8 La mesure prise a été de demander au syndicat de me représenter au contrôle judiciaire.

9        a) Réintégration intégrale

          b) Traitement perdu

          c) Douleur et souffrance

          d) Dédommagement monétaire

          e) Représentation appropriée

          f) Médiation et négociation

          g) Excuses écrites

10      Le SACC est une organisation BIAISÉE. Les minorités visibles sont traitées injustement!!

4 Le 22 juin 2007, le défendeur a écrit à la Commission pour soulever deux objections à la plainte. La première objection est que les allégations des alinéas 4 (A), (B) et (D) sont irrecevables, puisqu’elles ont été présentées après l’expiration du délai de 90 jours prévu au paragraphe 190(2) de la LRTFP. La seconde objection est que la décision du défendeur de ne pas présenter de demande de contrôle judiciaire de la décision de l’arbitre de grief ne peut pas faire l’objet d’une plainte lui reprochant une représentation arbitraire, discriminatoire ou de mauvaise foi à l’audience d’arbitrage du grief. Le  plaignant aurait pu soumettre lui-même une demande de contrôle judiciaire sans l’aide du défendeur. Par conséquent, la Commission n’a pas compétence pour se prononcer sur cette allégation-là.

5 Au début de l’audience sur la plainte, le défendeur a de nouveau présenté ses deux objections. Il a soutenu que la Commission, en sa qualité de tribunal administratif, n’a pas le pouvoir de proroger des délais clairement exprimés dans sa loi habilitante, comme elle l’a récemment décidé dans Éthier c. Service correctionnel du Canada et Union of Canadian Correctional Officers - Syndicat des agents correctionnels du Canada - CSN, 2010 CRTFP 7. En outre, ni la LRTFP, ni la convention collective pertinente ne renferment une disposition obligeant un syndicat à renvoyer à la Cour fédérale des affaires dans lesquelles il n’a pas eu gain de cause.

6 Par l’intermédiaire de son avocat, le plaignant s’est opposé à ce que l’arbitre de grief se prononce sur ces objections à ce stade-ci, puisque le plaignant y avait répondu par écrit avant l’audience. Le plaignant a également fait valoir qu’entendre de telles objections maintenant lui serait extrêmement préjudiciable. Il a déclaré que je devrais exercer ma compétence « équitable » en prorogeant le délai de présentation de sa plainte afin de pouvoir l’entendre au fond, que je devrais faire preuve de clémence envers lui parce qu’il n’était pas représenté lorsqu’il a déposé sa plainte et que ce serait un terrible déni de justice si je ne l’entendais pas au fond.
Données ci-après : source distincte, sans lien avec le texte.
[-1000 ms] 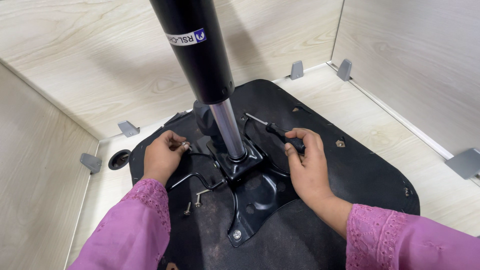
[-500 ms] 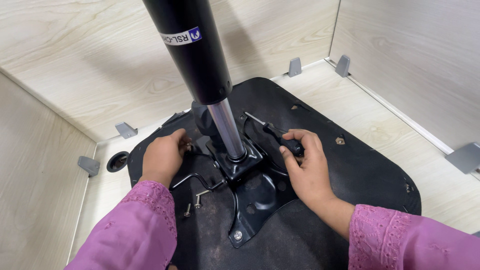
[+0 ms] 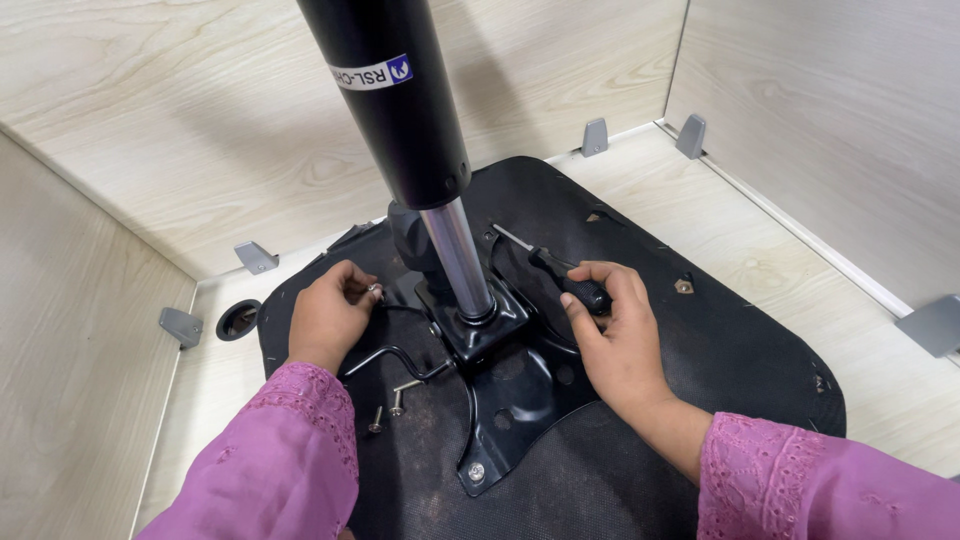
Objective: The person uses a screwdriver to tighten screws on the underside of an office chair seat, securing the central gas-lift mechanism. They reposition the seat and continue fastening additional screws to complete the assembly.
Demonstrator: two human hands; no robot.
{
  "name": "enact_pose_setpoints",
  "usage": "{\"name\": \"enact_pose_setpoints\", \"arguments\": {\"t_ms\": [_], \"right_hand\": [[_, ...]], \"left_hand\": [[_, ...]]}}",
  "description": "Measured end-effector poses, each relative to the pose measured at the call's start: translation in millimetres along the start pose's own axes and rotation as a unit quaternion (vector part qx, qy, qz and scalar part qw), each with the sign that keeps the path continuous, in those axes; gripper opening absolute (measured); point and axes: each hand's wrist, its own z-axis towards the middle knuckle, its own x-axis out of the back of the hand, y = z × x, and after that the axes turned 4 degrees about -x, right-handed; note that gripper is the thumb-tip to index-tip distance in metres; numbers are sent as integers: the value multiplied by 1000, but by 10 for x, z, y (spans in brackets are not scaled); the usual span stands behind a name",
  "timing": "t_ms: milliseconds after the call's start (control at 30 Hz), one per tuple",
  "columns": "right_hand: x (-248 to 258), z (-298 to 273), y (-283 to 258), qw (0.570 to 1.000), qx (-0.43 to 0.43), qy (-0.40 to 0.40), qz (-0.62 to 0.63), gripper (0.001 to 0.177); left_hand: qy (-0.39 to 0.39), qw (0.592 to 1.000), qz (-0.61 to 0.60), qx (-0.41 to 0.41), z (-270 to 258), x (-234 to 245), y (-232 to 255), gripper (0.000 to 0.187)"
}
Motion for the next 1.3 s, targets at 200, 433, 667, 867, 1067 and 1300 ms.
{"name": "enact_pose_setpoints", "arguments": {"t_ms": [200, 433, 667, 867, 1067, 1300], "right_hand": [[-7, 11, 41, 995, -86, 11, 55, 27], [-22, 100, 67, 985, -117, 22, 125, 26], [8, 29, 6, 997, -73, 18, 15, 22], [7, 40, -12, 998, -61, 15, 17, 22], [6, 51, -9, 998, -66, 11, 18, 22], [6, 48, 16, 998, -58, 16, 25, 21]], "left_hand": [[-9, 1000, 17, 24, -47, 46, 23, 14], [-13, 999, 46, -10, -68, 10, -31, 24], [-28, 998, 36, -37, -84, -4, -65, 24], [-33, 998, 59, -5, -151, 53, 40, 27], [-52, 997, 59, -15, -194, 100, 123, 43], [-53, 997, 58, -17, -164, 69, 95, 36]]}}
7 Le défendeur a répliqué que la Commission n’est pas une cour supérieure, mais un tribunal spécialisé en relations de travail dont les pouvoirs législatifs sont limités; il ne peut pas créer sa propre compétence, ni accorder les redressements que le plaignant réclame en l’espèce. Le défendeur a donc demandé que la plainte soit rejetée sans être entendue au fond.

8 Le plaignant a rétorqué pour sa part que l’article 182 de la LRTFP m’investit d’une très grande compétence pour corriger toute éventuelle injustice dans une affaire renvoyée à la Commission et que la commonlaw et le droit contractuel me donnent des pouvoirs de statuer sur toutes les questions dont la Commission est saisie.

9 En réponse aux objections du défendeur, le plaignant a témoigné sur sa position que je devrais exercer un grand pouvoir de redressement pour lui permettre de remédier à sa demande tardive. Son témoignage suit.

II. Résumé du témoignage du plaignant

10 Le plaignant a été licencié le 26 janvier 2006 à la suite d’un incident survenu les 28 et 29 septembre 2005. Il avait été suspendu et l’employeur avait mené une enquête administrative sur cet incident suivie d’une audience disciplinaire qui a abouti à son licenciement. Le plaignant a rencontré son représentant syndical, Michel Bouchard, le jour même de son licenciement ou quelques jours après. M. Bouchard lui a dit de retourner à Toronto et de chercher un emploi.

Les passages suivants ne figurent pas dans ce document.